EXERCISE — Check each line of the entries below for the string "tape"; copy every line where it appears.

ENTRIES PROVIDED —
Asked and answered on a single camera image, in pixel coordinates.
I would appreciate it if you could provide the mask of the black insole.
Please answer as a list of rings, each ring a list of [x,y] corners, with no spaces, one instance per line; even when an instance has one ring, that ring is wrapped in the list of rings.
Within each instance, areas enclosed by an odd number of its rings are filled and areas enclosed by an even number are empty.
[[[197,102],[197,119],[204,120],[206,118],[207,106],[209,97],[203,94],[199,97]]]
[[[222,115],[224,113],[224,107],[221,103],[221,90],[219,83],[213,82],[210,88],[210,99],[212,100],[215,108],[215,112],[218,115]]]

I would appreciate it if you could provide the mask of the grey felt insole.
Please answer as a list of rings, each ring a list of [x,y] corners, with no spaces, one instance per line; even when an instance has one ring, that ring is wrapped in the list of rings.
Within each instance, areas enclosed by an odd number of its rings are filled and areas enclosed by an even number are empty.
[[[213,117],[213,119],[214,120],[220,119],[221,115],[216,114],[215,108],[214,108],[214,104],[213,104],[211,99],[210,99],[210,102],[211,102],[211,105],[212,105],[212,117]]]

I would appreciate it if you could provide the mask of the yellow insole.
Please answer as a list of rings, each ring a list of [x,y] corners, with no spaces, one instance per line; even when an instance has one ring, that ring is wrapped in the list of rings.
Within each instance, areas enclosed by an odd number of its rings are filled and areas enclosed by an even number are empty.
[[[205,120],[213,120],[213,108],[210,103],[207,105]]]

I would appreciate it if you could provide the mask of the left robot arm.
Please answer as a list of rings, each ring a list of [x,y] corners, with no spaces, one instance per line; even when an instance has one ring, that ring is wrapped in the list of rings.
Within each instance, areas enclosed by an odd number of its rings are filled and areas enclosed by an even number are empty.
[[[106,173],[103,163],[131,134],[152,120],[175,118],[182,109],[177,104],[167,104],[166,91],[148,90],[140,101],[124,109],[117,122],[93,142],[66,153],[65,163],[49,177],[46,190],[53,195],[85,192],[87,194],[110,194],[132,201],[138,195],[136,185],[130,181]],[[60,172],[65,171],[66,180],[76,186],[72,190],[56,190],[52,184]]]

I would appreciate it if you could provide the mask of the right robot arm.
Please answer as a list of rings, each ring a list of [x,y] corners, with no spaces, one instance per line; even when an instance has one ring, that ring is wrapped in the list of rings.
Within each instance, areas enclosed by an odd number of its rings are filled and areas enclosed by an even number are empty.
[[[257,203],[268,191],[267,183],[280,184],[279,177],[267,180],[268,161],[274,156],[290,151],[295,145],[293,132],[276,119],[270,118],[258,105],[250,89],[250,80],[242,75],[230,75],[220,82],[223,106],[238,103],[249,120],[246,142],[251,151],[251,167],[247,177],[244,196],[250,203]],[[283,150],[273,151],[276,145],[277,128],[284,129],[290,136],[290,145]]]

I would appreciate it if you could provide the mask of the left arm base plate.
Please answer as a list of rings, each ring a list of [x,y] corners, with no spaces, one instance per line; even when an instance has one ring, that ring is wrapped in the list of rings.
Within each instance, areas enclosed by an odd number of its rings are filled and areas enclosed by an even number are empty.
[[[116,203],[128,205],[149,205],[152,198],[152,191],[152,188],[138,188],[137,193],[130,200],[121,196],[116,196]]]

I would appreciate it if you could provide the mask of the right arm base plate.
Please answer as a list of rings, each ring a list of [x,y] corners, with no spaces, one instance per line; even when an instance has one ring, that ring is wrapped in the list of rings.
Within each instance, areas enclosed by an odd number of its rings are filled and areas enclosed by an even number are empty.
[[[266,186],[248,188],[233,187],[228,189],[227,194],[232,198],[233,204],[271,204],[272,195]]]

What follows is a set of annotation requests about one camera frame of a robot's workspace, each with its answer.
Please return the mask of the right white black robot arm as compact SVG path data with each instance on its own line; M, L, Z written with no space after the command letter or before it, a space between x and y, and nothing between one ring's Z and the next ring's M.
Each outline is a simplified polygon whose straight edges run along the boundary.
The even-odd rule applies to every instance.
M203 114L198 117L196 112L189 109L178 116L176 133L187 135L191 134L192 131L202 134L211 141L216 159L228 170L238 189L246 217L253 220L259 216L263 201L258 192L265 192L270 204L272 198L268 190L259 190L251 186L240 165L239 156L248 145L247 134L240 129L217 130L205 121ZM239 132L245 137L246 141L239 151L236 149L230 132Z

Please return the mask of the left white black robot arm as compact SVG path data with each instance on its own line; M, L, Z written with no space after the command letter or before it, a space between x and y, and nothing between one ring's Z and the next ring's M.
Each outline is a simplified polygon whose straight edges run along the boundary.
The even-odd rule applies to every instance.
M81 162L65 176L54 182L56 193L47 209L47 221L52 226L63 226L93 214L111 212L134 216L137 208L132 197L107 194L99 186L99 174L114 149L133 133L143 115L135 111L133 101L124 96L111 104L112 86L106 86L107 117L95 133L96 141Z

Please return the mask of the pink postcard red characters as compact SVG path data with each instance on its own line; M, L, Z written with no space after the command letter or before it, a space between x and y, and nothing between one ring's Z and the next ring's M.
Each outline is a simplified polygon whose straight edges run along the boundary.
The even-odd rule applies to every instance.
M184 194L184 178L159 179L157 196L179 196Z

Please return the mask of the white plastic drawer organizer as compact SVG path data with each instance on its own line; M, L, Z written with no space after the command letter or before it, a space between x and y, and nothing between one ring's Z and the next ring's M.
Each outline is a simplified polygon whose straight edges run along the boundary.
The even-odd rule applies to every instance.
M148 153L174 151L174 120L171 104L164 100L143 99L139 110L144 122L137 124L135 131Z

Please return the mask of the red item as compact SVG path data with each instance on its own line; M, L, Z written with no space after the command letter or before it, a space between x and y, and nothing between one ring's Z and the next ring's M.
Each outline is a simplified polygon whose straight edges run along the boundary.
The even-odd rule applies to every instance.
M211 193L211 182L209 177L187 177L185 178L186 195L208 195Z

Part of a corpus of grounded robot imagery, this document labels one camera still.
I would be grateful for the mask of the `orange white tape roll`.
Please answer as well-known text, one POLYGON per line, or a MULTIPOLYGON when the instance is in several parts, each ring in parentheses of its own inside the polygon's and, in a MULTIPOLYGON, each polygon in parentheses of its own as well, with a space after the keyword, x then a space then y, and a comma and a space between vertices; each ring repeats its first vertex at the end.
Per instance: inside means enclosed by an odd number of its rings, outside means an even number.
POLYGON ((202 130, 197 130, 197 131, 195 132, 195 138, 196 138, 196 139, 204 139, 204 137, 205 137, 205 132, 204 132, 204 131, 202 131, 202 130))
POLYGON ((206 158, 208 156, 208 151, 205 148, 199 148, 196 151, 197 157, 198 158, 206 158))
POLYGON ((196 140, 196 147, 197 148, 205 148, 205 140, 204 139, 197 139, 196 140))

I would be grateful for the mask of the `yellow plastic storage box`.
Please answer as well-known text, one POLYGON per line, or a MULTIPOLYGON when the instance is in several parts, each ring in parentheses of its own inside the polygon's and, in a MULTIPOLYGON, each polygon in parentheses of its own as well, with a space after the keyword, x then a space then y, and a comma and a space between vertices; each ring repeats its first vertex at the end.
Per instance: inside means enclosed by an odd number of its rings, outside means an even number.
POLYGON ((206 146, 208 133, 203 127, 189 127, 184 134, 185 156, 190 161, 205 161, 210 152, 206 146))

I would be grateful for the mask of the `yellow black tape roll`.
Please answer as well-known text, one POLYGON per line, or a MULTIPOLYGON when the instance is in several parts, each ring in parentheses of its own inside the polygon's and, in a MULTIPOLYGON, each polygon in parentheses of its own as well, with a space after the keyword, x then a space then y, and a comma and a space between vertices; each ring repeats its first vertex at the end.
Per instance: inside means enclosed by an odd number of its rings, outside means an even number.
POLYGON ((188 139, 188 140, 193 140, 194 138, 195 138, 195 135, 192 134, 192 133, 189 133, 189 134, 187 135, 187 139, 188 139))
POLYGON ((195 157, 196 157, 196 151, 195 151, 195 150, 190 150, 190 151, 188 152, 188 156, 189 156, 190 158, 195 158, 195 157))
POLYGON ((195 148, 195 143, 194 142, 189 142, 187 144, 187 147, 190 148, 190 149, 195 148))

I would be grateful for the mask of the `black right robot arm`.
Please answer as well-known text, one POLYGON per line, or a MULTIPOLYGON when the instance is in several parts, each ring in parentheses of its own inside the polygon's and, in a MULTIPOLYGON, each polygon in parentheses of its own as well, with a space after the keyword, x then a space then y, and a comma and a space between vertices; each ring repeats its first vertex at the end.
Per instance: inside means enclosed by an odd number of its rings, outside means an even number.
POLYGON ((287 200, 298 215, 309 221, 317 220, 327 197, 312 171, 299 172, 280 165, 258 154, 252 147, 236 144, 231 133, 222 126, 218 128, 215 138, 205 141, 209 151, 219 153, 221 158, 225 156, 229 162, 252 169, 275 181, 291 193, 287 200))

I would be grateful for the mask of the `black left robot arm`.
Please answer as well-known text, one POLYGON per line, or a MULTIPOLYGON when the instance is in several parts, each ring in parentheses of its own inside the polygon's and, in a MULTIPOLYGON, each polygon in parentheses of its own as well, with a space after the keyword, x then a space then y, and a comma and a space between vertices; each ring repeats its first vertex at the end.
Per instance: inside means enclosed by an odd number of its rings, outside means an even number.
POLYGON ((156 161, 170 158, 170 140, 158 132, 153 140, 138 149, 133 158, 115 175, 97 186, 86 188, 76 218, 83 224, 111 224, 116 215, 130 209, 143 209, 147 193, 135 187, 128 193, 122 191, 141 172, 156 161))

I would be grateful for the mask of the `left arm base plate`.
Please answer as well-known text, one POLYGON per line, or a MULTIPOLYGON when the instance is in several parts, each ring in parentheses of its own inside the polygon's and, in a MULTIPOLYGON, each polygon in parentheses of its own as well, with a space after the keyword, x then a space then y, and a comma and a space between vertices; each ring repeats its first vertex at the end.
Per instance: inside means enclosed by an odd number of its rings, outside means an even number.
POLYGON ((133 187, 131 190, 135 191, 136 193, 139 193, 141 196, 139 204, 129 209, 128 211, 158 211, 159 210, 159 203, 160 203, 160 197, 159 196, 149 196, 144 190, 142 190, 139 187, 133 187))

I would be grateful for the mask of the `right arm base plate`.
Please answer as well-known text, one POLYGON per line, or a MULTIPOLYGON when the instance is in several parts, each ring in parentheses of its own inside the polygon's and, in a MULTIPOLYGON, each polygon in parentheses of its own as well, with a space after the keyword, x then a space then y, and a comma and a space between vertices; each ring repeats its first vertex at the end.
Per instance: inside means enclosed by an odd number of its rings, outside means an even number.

FINISHED EXERCISE —
I would be grateful for the mask of the `orange white tape roll`.
I would be grateful for the mask of the `yellow black tape roll`.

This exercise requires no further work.